Records shown.
- Opening Delimiter -

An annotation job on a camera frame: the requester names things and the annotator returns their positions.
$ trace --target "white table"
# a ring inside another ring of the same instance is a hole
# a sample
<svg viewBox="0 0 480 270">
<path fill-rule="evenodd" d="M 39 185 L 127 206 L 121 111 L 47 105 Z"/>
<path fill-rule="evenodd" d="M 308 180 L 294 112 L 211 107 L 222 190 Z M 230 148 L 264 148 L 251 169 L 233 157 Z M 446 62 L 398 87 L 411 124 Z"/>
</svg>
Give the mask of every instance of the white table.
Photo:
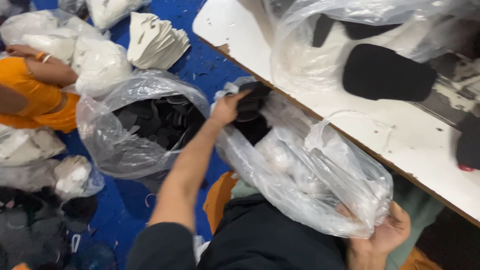
<svg viewBox="0 0 480 270">
<path fill-rule="evenodd" d="M 273 32 L 260 0 L 208 0 L 193 31 L 212 48 L 272 85 Z M 480 227 L 480 171 L 457 167 L 460 132 L 421 109 L 396 100 L 372 101 L 344 90 L 288 93 L 274 87 L 318 118 L 355 110 L 367 118 L 334 118 L 332 124 L 366 152 L 407 177 L 445 205 Z"/>
</svg>

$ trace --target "hand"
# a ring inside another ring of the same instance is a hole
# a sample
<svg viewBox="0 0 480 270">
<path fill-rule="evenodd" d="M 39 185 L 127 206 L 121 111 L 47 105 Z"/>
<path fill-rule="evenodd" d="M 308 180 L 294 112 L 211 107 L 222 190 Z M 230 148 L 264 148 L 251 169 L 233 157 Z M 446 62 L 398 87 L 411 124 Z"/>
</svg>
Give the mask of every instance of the hand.
<svg viewBox="0 0 480 270">
<path fill-rule="evenodd" d="M 237 117 L 238 101 L 249 93 L 251 93 L 251 90 L 245 90 L 235 95 L 222 97 L 217 101 L 210 119 L 220 124 L 222 127 L 229 124 Z"/>
<path fill-rule="evenodd" d="M 41 53 L 41 51 L 37 49 L 20 44 L 7 46 L 6 51 L 10 56 L 17 57 L 35 57 L 37 54 Z"/>
<path fill-rule="evenodd" d="M 390 214 L 375 227 L 370 239 L 350 238 L 350 249 L 358 254 L 387 256 L 410 235 L 410 216 L 396 202 L 390 203 Z"/>
</svg>

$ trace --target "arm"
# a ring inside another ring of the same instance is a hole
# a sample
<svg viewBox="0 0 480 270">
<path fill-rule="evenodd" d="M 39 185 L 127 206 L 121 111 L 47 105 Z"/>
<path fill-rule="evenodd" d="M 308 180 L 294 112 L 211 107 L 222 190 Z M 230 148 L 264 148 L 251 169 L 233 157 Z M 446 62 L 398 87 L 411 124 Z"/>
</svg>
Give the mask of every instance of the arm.
<svg viewBox="0 0 480 270">
<path fill-rule="evenodd" d="M 41 82 L 65 87 L 74 84 L 78 79 L 77 73 L 70 66 L 53 56 L 42 63 L 48 55 L 44 54 L 37 61 L 35 57 L 41 53 L 39 50 L 26 45 L 11 45 L 6 50 L 10 56 L 24 57 L 29 72 Z"/>
<path fill-rule="evenodd" d="M 249 91 L 221 98 L 195 137 L 178 156 L 160 187 L 158 202 L 148 223 L 176 222 L 195 230 L 194 207 L 210 161 L 215 139 L 222 127 L 237 117 L 237 102 Z"/>
<path fill-rule="evenodd" d="M 352 218 L 351 213 L 340 212 Z M 347 251 L 348 270 L 383 270 L 390 252 L 410 235 L 410 216 L 396 202 L 390 203 L 390 214 L 375 227 L 370 239 L 350 238 Z"/>
</svg>

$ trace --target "black sleeve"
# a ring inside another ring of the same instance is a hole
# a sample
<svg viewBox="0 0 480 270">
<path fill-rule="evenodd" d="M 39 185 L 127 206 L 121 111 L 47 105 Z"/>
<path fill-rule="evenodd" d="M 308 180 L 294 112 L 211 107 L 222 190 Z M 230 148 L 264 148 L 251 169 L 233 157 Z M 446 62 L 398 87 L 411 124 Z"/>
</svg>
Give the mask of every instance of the black sleeve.
<svg viewBox="0 0 480 270">
<path fill-rule="evenodd" d="M 128 255 L 127 270 L 194 270 L 192 233 L 183 225 L 162 222 L 141 231 Z"/>
</svg>

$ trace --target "bangle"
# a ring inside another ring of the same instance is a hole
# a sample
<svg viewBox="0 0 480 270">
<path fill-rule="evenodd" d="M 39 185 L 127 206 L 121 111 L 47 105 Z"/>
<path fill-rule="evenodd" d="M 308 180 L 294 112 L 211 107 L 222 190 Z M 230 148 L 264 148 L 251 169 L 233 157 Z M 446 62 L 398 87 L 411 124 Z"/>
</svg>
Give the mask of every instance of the bangle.
<svg viewBox="0 0 480 270">
<path fill-rule="evenodd" d="M 45 63 L 45 62 L 50 58 L 50 56 L 52 56 L 52 55 L 49 54 L 49 55 L 45 56 L 45 58 L 43 59 L 42 63 Z"/>
<path fill-rule="evenodd" d="M 44 51 L 43 51 L 43 52 L 39 52 L 39 53 L 35 56 L 35 59 L 36 59 L 37 61 L 40 61 L 40 58 L 41 58 L 44 54 L 45 54 Z"/>
</svg>

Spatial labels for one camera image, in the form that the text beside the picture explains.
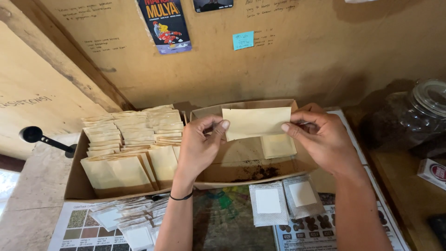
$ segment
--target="blue sticky note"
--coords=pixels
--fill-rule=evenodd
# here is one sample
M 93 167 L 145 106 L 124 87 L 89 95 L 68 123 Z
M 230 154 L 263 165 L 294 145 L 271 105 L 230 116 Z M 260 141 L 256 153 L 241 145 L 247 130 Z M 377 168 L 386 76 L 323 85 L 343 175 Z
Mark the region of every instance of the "blue sticky note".
M 254 46 L 254 31 L 243 32 L 232 35 L 232 42 L 234 43 L 234 50 Z

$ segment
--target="jar lid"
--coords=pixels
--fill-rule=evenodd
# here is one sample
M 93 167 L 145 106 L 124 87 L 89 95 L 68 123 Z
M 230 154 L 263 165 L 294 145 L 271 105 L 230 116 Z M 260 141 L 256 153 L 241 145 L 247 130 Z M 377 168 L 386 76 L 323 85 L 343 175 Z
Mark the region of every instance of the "jar lid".
M 446 82 L 429 79 L 416 87 L 415 99 L 433 113 L 446 117 Z

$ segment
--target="black wristband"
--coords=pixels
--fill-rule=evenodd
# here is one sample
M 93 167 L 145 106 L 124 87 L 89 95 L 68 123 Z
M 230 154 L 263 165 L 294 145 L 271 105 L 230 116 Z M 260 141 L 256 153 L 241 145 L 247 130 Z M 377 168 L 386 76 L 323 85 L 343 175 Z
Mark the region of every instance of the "black wristband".
M 182 198 L 182 199 L 175 199 L 175 198 L 172 197 L 172 195 L 170 195 L 170 193 L 169 193 L 169 197 L 170 197 L 172 200 L 183 201 L 183 200 L 187 200 L 187 199 L 189 199 L 190 197 L 192 197 L 192 194 L 193 194 L 193 193 L 194 193 L 194 190 L 192 190 L 192 192 L 191 192 L 188 196 L 186 196 L 186 197 L 184 197 L 184 198 Z

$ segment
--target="forearm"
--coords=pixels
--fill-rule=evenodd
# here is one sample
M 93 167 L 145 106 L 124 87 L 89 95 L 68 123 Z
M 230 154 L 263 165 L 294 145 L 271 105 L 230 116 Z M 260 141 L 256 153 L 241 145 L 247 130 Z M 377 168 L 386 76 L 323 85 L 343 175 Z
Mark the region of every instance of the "forearm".
M 336 236 L 340 251 L 392 251 L 378 217 L 376 198 L 364 168 L 336 178 Z
M 189 195 L 193 183 L 193 180 L 177 173 L 173 180 L 172 197 L 179 199 Z M 192 224 L 192 197 L 182 201 L 170 198 L 154 251 L 192 250 Z

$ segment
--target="left hand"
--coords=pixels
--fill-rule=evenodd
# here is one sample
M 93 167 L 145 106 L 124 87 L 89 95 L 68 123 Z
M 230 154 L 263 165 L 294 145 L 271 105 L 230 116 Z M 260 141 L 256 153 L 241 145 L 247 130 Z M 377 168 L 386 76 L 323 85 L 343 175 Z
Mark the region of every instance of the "left hand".
M 208 115 L 187 124 L 183 129 L 175 176 L 194 182 L 197 176 L 214 161 L 220 144 L 226 142 L 222 136 L 229 125 L 228 120 L 223 120 L 217 115 Z M 204 134 L 203 131 L 209 128 L 213 128 L 212 134 Z

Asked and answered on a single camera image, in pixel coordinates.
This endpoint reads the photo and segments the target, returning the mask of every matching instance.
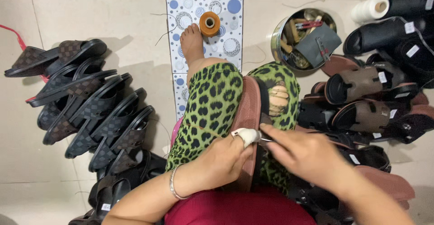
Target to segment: hand
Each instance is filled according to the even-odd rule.
[[[240,176],[244,163],[252,154],[253,147],[244,149],[239,136],[217,138],[197,159],[179,167],[174,188],[179,195],[187,196],[231,183]]]
[[[288,171],[333,193],[339,193],[350,174],[354,173],[336,147],[323,134],[282,131],[261,124],[261,130],[275,142],[267,144],[274,158]]]

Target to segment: silver bangle
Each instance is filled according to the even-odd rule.
[[[178,167],[180,167],[181,165],[183,165],[184,163],[180,164],[179,166],[175,167],[175,169],[173,169],[172,174],[170,175],[170,192],[172,192],[173,196],[175,196],[175,198],[177,198],[178,200],[184,200],[184,199],[188,199],[190,198],[191,195],[187,196],[187,197],[181,197],[179,196],[176,191],[175,188],[173,187],[173,178],[175,178],[175,172],[176,169],[178,169]]]

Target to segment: thread spool
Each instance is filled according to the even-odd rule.
[[[213,37],[220,29],[220,18],[214,12],[205,12],[199,20],[200,32],[206,37]]]
[[[380,19],[386,15],[389,7],[389,0],[365,0],[353,8],[351,19],[356,23]]]

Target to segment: green leopard print pants
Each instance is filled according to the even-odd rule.
[[[273,114],[270,112],[270,117],[274,127],[294,129],[300,86],[290,69],[274,61],[254,69],[248,75],[261,79],[270,96],[282,93],[283,87],[287,104],[276,106],[277,110]],[[184,118],[171,148],[166,171],[194,160],[215,138],[225,138],[229,134],[241,100],[243,77],[233,64],[217,63],[194,74],[189,91]],[[272,184],[287,194],[290,176],[270,153],[264,154],[260,174],[262,182]]]

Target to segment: bare foot
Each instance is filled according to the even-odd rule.
[[[195,23],[188,26],[181,34],[181,49],[187,61],[187,65],[203,56],[203,38],[199,26]]]

- Closing Delimiter -

What you should do. Your task is to reproduce the entries exactly, starting at the first line and ending with the line containing "Give the mask of every instance of the white".

Task answer.
An annotation job on a camera frame: the requester names things and the annotator returns their positions.
$ trace --target "white table"
# a ring inside another ring of the same instance is a hole
# a sample
<svg viewBox="0 0 480 270">
<path fill-rule="evenodd" d="M 39 185 L 127 206 L 121 111 L 47 105 Z"/>
<path fill-rule="evenodd" d="M 308 180 L 294 112 L 211 107 L 222 190 Z M 230 148 L 264 148 L 251 169 L 233 157 Z M 446 62 L 398 87 L 411 124 Z"/>
</svg>
Give the mask of every instance of the white table.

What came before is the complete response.